January 2006


Thinking Globally

Yesterday iTunes informed me that I needed to upgrade my software as fast as possible—being a bad person, I waited a day before installing the software.

The principle change appears to be the addition of Internet radio stations—so while surfing the web today, I decided to listen to one of the many trance options, Fusion Radio Chicago.

Mind you, that according to the web site, it is the third largest commercial dance internet station—from “Albuquerque to Amsterdam” they claim, yet the focus was surprisingly local when I tuned it. In fact, I heard an advertisement for a DJ from Indianapolis whose show is on from ten to midnight every Saturday night.

No time zone specified.

Now, because I’m an intelligent person, I know that Chicago is seven hours behind Germany, so I think that she’ll be on from 5 to 7am Sundays in Germany (I won’t be listening).

But that’s the thing, there’s a huge presumption of knowledge about (a) where the station is based (ok, the name gives a strong clue, but no offense to Chicago—you aren’t New York City), and (b) what time zone the station is based in.

I realize that short of using the obscure Swatch Internet Time there is no easy way out of this conundrum.

However, they should probably give at least two points of reference. CNN’s US website gives two points of reference: US Eastern Time and GMT. The world website lists GMT and Hong Kong. These two data points help people globally know what time the website was last updated—something less relevant as opposed to live streaming where the time really does matter.

However, lest my annoyance seem completely focused on one hapless Internet Radio Station, I’ll also complain about the local inward thinking of hotels in the United States.

I was making a reservation for an upcoming trip to the States on the Internet, and it asked for my phone number—so I typed in “+49” to start the phone number—the plus indicating that it was an international number based in Germany. The computer specifically rejected the “+” so I ended up typing in “011 49”—something Germans wouldn’t recognize in order to placate the computer.
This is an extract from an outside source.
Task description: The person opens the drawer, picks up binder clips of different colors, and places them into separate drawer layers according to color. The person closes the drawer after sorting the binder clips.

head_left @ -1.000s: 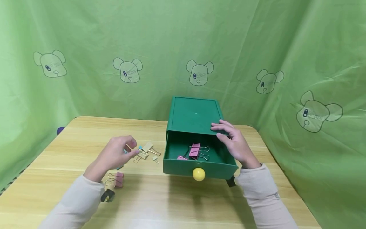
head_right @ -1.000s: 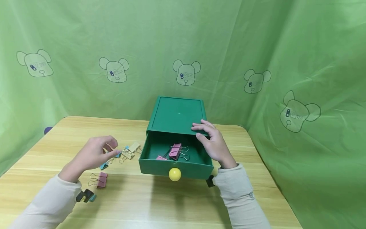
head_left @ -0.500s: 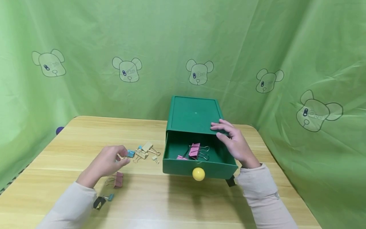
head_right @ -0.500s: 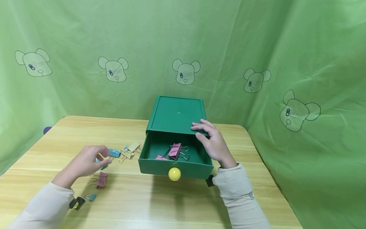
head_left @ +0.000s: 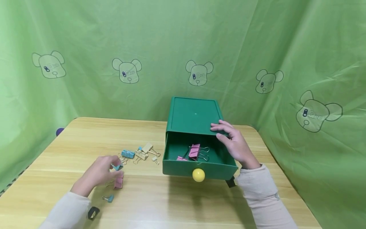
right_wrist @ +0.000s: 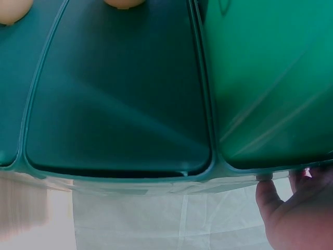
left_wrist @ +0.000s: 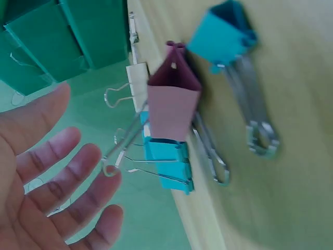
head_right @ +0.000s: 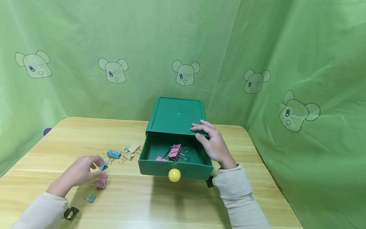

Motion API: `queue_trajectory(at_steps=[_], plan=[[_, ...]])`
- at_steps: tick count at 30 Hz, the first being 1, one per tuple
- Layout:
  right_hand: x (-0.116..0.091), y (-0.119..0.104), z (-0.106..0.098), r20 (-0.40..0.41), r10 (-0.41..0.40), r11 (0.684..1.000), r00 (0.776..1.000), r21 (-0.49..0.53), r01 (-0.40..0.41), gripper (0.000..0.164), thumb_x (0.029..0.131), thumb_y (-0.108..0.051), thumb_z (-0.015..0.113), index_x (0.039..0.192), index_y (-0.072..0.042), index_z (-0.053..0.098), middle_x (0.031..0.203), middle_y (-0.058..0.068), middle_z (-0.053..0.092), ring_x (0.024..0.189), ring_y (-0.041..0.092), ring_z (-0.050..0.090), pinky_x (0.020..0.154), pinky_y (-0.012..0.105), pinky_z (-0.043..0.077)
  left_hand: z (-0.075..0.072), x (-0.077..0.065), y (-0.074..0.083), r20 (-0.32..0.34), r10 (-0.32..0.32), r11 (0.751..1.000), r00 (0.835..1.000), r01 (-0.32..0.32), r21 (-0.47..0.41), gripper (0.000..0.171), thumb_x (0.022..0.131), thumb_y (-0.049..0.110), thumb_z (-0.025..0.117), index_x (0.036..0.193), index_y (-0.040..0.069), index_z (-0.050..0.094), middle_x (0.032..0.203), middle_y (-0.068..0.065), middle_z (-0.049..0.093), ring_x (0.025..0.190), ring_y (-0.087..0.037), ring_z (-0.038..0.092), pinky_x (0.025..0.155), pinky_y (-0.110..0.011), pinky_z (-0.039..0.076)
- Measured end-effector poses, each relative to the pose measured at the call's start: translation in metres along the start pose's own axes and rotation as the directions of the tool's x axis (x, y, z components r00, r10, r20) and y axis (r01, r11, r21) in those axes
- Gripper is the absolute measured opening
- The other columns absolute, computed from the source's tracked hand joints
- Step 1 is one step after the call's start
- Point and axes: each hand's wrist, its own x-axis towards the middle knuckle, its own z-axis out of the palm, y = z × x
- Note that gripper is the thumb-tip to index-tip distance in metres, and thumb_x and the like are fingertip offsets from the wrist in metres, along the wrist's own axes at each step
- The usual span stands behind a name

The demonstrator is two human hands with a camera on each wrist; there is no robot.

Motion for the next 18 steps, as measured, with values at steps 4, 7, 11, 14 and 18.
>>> queue_trajectory(at_steps=[4, 7, 11, 14, 18], plan=[[0.0, 0.0, 0.0, -0.001, 0.005, 1.0, 1.0, -0.002, -0.005, 0.024, 0.092, -0.009, 0.049, 0.112, -0.002, 0.06, 0.129, 0.014, 0.05, 0.132, 0.028, 0.023, 0.1, 0.063, 0.016, 0.003, -0.004, -0.003, 0.052, -0.031, 0.999, 0.998, 0.032, -0.009, 0.035, 0.069, 0.025, 0.078, 0.094, 0.006, 0.063, 0.093, -0.008, 0.062, 0.085, -0.027, 0.059, 0.074, -0.043, 0.049], [0.0, 0.0, 0.0, 0.0, 0.008, 1.0, 1.0, -0.005, -0.008, 0.024, 0.092, -0.009, 0.049, 0.113, -0.003, 0.06, 0.129, 0.014, 0.05, 0.133, 0.028, 0.023, 0.1, 0.063, 0.016, 0.004, -0.007, -0.004, 0.08, -0.042, 0.999, 0.996, 0.043, -0.001, 0.04, 0.065, 0.027, 0.079, 0.095, 0.006, 0.063, 0.095, -0.008, 0.062, 0.089, -0.028, 0.058, 0.076, -0.045, 0.049], [0.0, 0.0, 0.0, 0.002, 0.009, 1.0, 1.0, -0.004, -0.009, 0.024, 0.092, -0.009, 0.05, 0.113, -0.003, 0.06, 0.129, 0.014, 0.05, 0.133, 0.028, 0.022, 0.099, 0.063, 0.016, 0.006, -0.009, -0.004, 0.105, -0.062, 0.998, 0.992, 0.061, 0.017, 0.04, 0.064, 0.022, 0.08, 0.096, 0.006, 0.063, 0.094, -0.008, 0.061, 0.09, -0.029, 0.058, 0.078, -0.047, 0.048], [-0.001, -0.001, 0.0, 0.002, 0.009, 1.0, 1.0, 0.0, -0.009, 0.024, 0.092, -0.009, 0.05, 0.113, -0.002, 0.059, 0.13, 0.015, 0.049, 0.133, 0.029, 0.022, 0.099, 0.063, 0.016, 0.01, -0.01, -0.005, 0.122, -0.094, 0.996, 0.988, 0.094, 0.008, 0.036, 0.063, 0.015, 0.08, 0.095, 0.01, 0.063, 0.095, -0.007, 0.061, 0.09, -0.028, 0.057, 0.079, -0.048, 0.047], [0.0, -0.001, 0.001, 0.004, 0.012, 1.0, 1.0, 0.002, -0.012, 0.024, 0.092, -0.009, 0.05, 0.113, -0.003, 0.059, 0.13, 0.014, 0.049, 0.133, 0.028, 0.022, 0.099, 0.063, 0.016, 0.016, -0.012, -0.005, 0.158, -0.149, 0.988, 0.976, 0.154, -0.02, 0.037, 0.059, 0.01, 0.08, 0.09, 0.015, 0.061, 0.092, -0.005, 0.06, 0.083, -0.022, 0.057, 0.074, -0.045, 0.049]])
I could have typed in “00 49,” but then it would have been meaningless in the States.

2 comments to Thinking Globally

  • ChrisC

    Yes Adam, but remember that Europe is geographically similar in size to the USA.

    I can’t expect dialing my friends 765-4321 number from my home in North Carolina will connect me with him in Florida unless I dial the appropriate area code.

    Countries being the size they are in Europe, their country codes seem to serve a similar purpose.

    This won’t matter to people in the US, generally, since most are not cultured enough to be exposed to the occasional foreign phone call as they are too busy shopping at Sprawlmart and watching NASCAR.

  • Grrrr… I might point out that country codes are in addition to the area codes, which in Germany more closely resemble “city codes.” Weimar’s code is different from Jena’s code, although we are in the same state and only about 20-25km apart.

    Within the US, I would expect a 4 Diamond (AAA rated) hotel in a major urban center to have a reservations system capable of dealing with international phone numbers — this isn’t Backwoods Wyoming!